Cometa 46P/Wirtanen: ¿la sorpresa del año?
Durante los últimos años, el hemisferio norte no ha recibido visitas frecuentes de cometas brillantes. Quizás recuerden el cometa Hale-Bopp, que iluminó el cielo con una magnitud máxima de -1. Este año no tendremos tanta suerte como en 1997, pero se espera que el cometa Wirtanen alcance una magnitud 3 o 4 alrededor del 16 de diciembre de 2018, cuando se encuentre a su distancia más cercana a la Tierra, concretamente a 12 millones de kilómetros. En otras palabras, probablemente será visible a simple vista y con binoculares.

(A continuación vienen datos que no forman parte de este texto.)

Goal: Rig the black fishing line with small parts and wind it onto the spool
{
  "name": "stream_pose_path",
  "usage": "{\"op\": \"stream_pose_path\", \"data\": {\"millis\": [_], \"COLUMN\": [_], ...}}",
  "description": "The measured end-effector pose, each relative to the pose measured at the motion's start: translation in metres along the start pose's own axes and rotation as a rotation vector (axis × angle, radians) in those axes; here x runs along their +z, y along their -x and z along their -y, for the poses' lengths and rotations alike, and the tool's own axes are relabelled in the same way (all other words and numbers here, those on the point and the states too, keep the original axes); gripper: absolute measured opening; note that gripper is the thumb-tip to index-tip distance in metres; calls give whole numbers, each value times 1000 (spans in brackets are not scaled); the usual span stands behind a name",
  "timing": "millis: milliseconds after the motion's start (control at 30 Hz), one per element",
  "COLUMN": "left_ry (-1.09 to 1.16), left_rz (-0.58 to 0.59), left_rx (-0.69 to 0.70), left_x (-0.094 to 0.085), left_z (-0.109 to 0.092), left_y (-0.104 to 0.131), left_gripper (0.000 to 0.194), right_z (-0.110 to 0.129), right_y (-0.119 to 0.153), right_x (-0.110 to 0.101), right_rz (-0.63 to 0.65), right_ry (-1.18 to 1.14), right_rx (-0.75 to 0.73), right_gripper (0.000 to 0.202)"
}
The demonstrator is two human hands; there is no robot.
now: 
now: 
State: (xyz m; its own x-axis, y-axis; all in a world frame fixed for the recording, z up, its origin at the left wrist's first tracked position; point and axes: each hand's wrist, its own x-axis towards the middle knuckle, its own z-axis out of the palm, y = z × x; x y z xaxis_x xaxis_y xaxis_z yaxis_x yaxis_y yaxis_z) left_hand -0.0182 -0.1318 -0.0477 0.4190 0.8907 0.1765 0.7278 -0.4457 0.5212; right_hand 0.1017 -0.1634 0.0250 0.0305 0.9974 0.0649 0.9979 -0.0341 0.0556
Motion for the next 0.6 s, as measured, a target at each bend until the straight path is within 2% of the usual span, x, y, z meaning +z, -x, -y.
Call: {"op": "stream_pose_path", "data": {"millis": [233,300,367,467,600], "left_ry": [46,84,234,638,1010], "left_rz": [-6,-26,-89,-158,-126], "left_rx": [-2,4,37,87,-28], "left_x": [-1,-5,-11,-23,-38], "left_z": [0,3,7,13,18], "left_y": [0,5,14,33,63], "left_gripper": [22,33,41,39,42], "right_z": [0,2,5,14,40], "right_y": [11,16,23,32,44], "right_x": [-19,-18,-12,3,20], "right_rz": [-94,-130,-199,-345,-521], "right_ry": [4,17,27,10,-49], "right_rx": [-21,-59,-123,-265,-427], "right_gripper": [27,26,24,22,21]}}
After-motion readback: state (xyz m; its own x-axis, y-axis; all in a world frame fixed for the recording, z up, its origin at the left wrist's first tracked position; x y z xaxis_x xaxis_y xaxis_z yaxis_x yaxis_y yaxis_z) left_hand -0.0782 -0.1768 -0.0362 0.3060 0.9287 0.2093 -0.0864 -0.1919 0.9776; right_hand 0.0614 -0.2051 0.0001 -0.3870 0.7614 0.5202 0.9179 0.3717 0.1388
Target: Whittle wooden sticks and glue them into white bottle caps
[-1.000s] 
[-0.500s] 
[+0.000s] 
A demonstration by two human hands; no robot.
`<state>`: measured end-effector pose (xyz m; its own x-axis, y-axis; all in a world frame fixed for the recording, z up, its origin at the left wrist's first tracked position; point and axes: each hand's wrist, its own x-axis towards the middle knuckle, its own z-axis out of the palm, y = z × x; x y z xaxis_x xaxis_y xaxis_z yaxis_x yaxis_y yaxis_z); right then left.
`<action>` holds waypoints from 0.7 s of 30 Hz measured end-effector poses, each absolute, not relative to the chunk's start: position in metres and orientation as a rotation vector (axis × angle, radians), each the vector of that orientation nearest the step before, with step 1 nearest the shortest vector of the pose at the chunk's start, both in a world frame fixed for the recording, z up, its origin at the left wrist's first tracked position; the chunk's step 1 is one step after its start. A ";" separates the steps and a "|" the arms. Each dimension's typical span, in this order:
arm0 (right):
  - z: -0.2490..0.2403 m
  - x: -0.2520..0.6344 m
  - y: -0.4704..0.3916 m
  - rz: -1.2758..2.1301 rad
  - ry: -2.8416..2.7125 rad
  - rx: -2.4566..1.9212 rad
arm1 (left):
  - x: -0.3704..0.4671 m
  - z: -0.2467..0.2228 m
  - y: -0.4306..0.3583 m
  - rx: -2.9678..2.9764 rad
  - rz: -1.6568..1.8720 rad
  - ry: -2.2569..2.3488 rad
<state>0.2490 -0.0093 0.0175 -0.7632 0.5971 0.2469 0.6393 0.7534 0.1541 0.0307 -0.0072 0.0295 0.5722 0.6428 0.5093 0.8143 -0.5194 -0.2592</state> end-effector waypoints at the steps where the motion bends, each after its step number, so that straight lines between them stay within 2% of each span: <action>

Descubierto en 1948, este cometa pertenece a la categoría de cometas periódicos, lo que significa que orbita alrededor del Sol cada 5,4 años. Wirtanen fue inicialmente el cometa en el que la misión Rosetta de la ESA fijó su ruta para desplegar su módulo de aterrizaje Philae.
Para más historias sobre cometas, te invitamos a leer nuestro artículo anterior sobre los cometas más impresionantes de la historia.
¡Wirtanen es por tanto un objeto al que hay que prestar atención durante todo diciembre de 2018!
Un objetivo tradicional es, obviamente, la espléndida nebulosa rosada M42. Su intenso brillo y su enorme extensión la hacen fácilmente visible en el cielo, incluso a simple vista. Unos simples binoculares revelarán sus estructuras internas. Orión es la nebulosa más brillante del hemisferio norte, ubicada en la constelación del mismo nombre, cuya visibilidad comienza a mediados de octubre y termina a principios de marzo. Los intensos colores de las nubes de polvo y gas no son perceptibles a simple vista, pero pueden observarse con un telescopio equipado con un sensor de imagen, como el Stellina.